Es wird interessant sein zu sehen, ob die Verantwortlichen aus der teils ziemlich holprigen Handhabung homosexueller Protagonisten in der Vergangenheit gelernt haben und zukünftig Autoren an das Thema ranlassen, die in der Lage sind, schwule Mutanten und lesbische Verbrecherschrecks überzeugend zu schreiben und nicht in die üblichen Klischeefallen tapsen. Ein paar viel versprechende Schritte sind in dieser Hinsicht ja bereits gemacht worden. Den passenden Ton hat Warren Ellis jedenfalls schon vorgegeben. Auf die Frage, ob Apollo und Midnighter denn nun wirklich schwul seien, reagierte er nämlich ganz lapidar mit: „Ja, es stimmt. Apollo und Midnighter sind ein Paar. Na und?“
Bilder © Marvel, DC
Dieser zweiteilige Artikel wurde mit dem Sonderpreis des Felix-Rexhausen-Preises 2009 (Medienpreis des Bundes Lesbischer und Schwuler JournalistInnen BLSJ) ausgezeichnet.
Begründung der Jury:
Außer Ralph Königs Knollennasen und Batman-und-Robin-Homo-Erotik gibt es noch weitaus mehr Gleichgeschlechtliches im Genre der immer beliebter werdenden Bildergeschichten zu entdecken. Diese Erkenntnis hat die Jury Andreas Völlinger zu verdanken. In seinen beiden Online-Artikeln „Schwule Hasen und echte Mädels“ und „Voll schwule Superhelden“ liefert er eine detailreiche und – nach Kenntnis der Jury – die erste umfassende Bestandsaufnahme von „Homosexualität in Comics“. Kenntnisreich und akribisch listet Völlinger schwule und lesbische Charaktere auf, die in japanischen Mangas, Underground-Comics oder Klassikern, wie den Watchmen zu finden sind. Bemerkenswert und nicht ohne Überraschungen ist seine Beschreibung der Rezeptionsgeschichte: Wie gehen Leserinnen, Leser und Verlage mit den lesbischen und schwulen Geschichten und Figuren um?

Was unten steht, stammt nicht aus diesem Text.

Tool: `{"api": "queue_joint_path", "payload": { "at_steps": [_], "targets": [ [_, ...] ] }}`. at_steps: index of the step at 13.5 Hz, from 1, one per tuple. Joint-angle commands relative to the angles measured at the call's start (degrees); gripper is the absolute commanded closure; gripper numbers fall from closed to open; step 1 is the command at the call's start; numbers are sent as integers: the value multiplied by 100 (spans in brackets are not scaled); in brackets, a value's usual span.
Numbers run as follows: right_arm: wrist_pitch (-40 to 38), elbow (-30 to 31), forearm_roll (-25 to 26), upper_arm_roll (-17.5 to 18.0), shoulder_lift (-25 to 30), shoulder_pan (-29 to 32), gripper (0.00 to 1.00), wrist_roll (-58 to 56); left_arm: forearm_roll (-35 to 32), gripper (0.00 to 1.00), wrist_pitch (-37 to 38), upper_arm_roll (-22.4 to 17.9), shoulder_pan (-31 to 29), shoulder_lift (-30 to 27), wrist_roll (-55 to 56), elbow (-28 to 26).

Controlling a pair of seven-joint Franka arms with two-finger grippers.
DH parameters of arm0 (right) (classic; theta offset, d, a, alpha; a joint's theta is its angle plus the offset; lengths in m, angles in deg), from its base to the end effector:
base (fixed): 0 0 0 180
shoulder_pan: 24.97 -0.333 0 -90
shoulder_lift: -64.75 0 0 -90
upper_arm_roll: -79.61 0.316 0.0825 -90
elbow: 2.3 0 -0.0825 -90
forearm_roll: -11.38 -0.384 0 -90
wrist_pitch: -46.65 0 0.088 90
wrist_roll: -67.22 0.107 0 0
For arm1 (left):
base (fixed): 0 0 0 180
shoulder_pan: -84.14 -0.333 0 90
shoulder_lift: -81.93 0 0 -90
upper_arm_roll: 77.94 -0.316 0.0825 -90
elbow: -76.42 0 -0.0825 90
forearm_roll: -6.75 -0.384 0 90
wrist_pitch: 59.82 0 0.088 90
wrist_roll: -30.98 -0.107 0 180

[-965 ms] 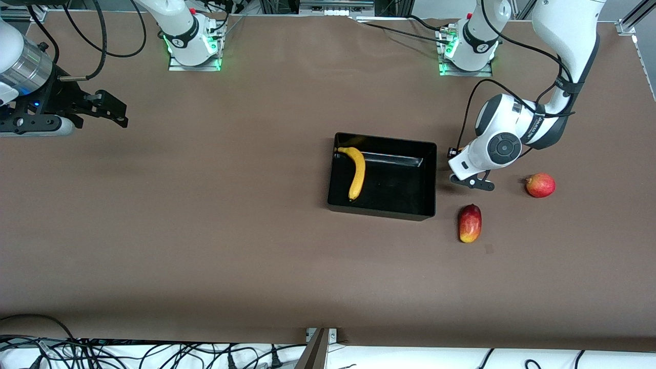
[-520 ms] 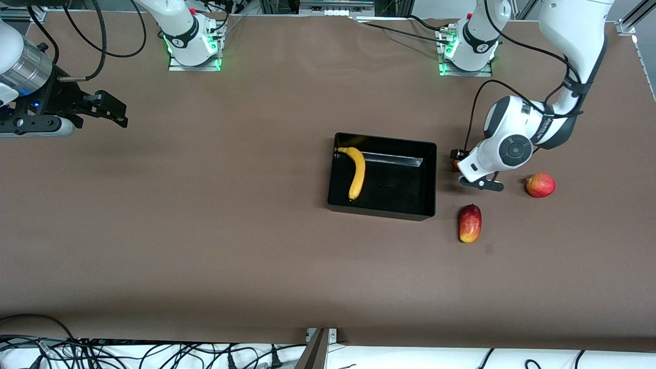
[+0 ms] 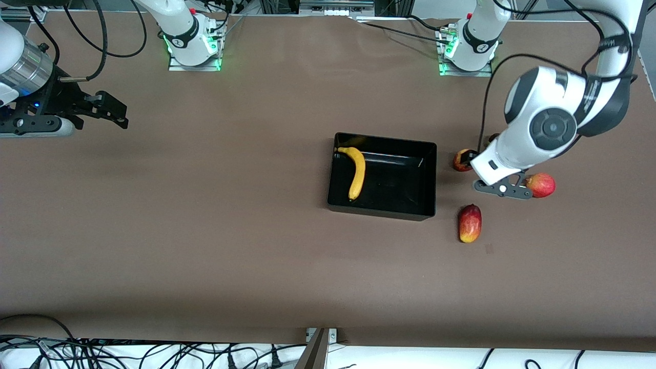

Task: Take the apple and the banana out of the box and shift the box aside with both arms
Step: 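Move the left gripper over the banana while the right gripper extends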

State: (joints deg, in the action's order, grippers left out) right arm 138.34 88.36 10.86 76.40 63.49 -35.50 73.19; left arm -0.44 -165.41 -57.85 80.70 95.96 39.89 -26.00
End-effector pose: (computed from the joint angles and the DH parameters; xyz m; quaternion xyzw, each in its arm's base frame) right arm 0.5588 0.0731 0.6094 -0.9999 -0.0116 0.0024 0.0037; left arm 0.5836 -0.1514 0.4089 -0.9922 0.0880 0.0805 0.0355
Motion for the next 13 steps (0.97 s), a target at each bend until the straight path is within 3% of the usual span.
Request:
{"api": "queue_joint_path", "payload": {
  "at_steps": [1, 3, 6, 13],
  "targets": [
    [252, -92, -36, 23, -189, 7, 0, -70, 165, 0, 204, 82, 184, 240, 478, 266],
    [271, -83, -36, 23, -313, 7, 0, -70, 348, 0, 31, 91, 753, 476, 1030, 310],
    [280, -109, -9, 49, -813, -98, 0, -88, 411, 0, -813, 82, 1248, 810, 1824, 275],
    [113, -179, 43, 22, -674, -230, 0, -438, 376, 0, -1806, 74, 1583, 1373, 2299, 64]
  ]
}}
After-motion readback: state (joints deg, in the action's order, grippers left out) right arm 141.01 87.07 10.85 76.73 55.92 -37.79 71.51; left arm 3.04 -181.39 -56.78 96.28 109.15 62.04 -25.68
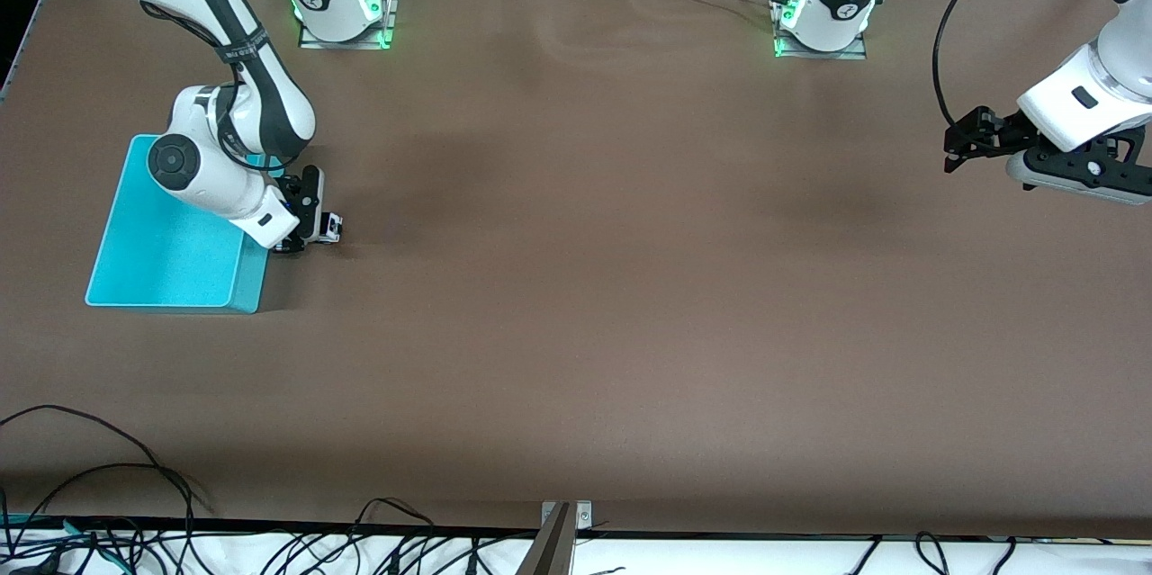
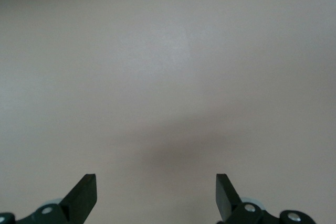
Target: Wind and store white jeep toy
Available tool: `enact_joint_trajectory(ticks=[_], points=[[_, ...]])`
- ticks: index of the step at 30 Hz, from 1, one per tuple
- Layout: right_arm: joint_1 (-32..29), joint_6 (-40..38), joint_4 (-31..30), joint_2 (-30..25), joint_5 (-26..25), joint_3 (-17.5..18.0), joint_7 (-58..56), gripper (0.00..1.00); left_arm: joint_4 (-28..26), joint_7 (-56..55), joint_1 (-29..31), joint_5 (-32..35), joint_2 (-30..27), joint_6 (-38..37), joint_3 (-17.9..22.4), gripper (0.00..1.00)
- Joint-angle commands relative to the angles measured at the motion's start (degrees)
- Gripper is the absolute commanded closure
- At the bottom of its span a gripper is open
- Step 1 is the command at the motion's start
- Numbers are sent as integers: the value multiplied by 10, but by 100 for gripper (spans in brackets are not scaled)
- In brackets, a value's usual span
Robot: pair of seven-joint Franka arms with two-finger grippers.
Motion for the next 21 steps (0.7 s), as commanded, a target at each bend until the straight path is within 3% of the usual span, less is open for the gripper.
enact_joint_trajectory(ticks=[1, 10, 21], points=[[1, 1, -7, -9, 14, 7, -10, 66, 22, -6, -8, -9, 6, -17, 7, 0], [1, -37, 25, -35, 14, 20, -6, 66, 23, -6, -4, -7, 6, -33, 7, 0], [0, -191, 158, -36, 17, 17, 23, 66, 42, -3, 4, -12, 10, -43, 10, 0]])
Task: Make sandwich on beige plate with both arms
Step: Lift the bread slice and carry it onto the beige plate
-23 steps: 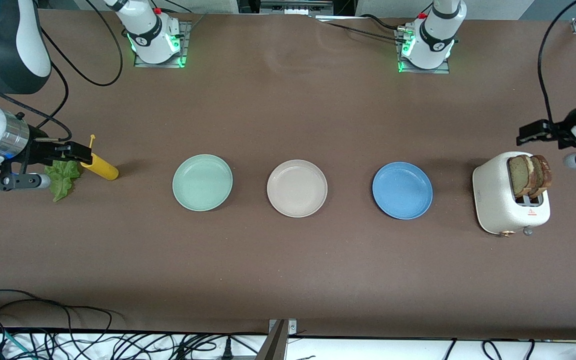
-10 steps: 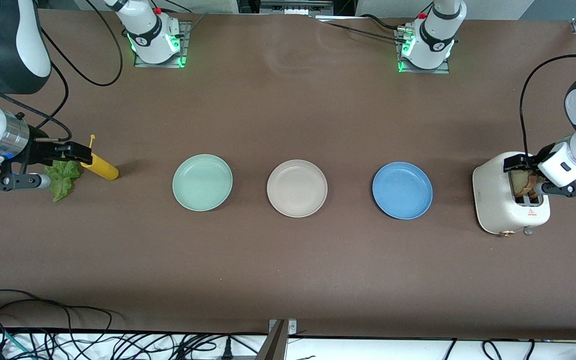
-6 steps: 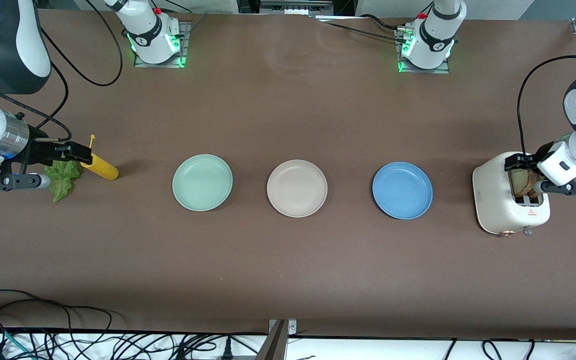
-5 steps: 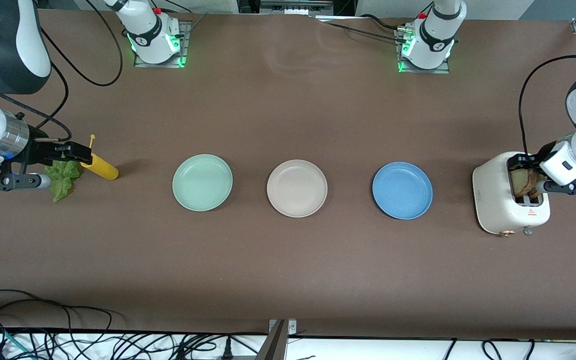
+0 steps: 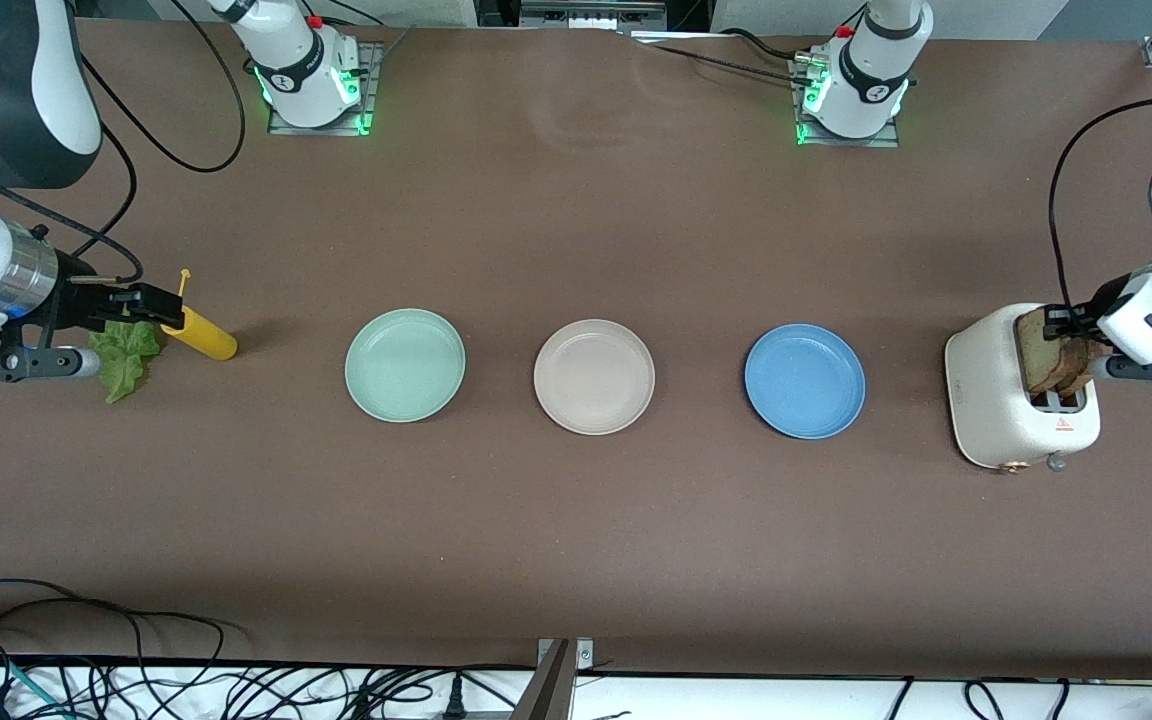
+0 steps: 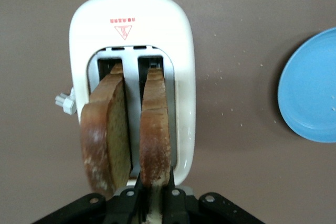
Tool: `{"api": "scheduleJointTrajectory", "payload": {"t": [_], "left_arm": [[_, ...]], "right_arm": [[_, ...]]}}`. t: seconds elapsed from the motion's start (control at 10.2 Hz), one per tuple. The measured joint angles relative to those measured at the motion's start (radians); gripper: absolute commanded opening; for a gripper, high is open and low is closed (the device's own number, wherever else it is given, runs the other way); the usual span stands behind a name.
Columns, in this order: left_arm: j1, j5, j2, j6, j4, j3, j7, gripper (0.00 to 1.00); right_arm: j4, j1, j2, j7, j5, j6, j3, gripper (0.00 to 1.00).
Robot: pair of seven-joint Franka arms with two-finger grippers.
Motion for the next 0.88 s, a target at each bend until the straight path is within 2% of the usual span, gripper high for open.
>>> {"api": "scheduleJointTrajectory", "payload": {"t": [0.2,0.39,0.68,0.88], "left_arm": [[-0.004,-0.002,-0.024,-0.171,0.119,-0.029,0.002,0.0],[-0.012,-0.075,-0.037,-0.286,0.199,-0.094,0.0,0.0],[-0.047,-0.275,-0.01,-0.301,0.208,-0.181,-0.046,0.0],[-0.137,-0.424,0.06,-0.272,0.209,-0.195,-0.154,0.0]], "right_arm": [[0.0,0.0,0.0,0.0,0.0,0.0,0.0,1.0],[0.0,-0.001,0.0,0.0,0.0,0.0,0.0,1.0],[0.0,-0.001,0.0,0.0,0.0,0.0,0.0,1.0],[0.0,-0.001,0.0,0.0,0.0,0.0,0.0,1.0]]}}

Die beiden Artikel richten sich in erster Linie an ein Fachpublikum. Trotzdem ist die Jury von Völlingers detaillierter Ausarbeitung so beeindruckt, dass sie ihn mit dem Sonderpreis 2009 ehrt.
Andreas Völlingers Studie, hinter der die Begeisterung des Autors für sein Thema nicht zu überlesen ist, bietet eine hervorragende Referenzquelle mit enzyklopädischem Charakter, nicht zuletzt für Journalisten. Und genau das würde sich die Jury wünschen, dass Völlingers kleine Pionierarbeit einem breiteren Publikum zugänglich gemacht wird.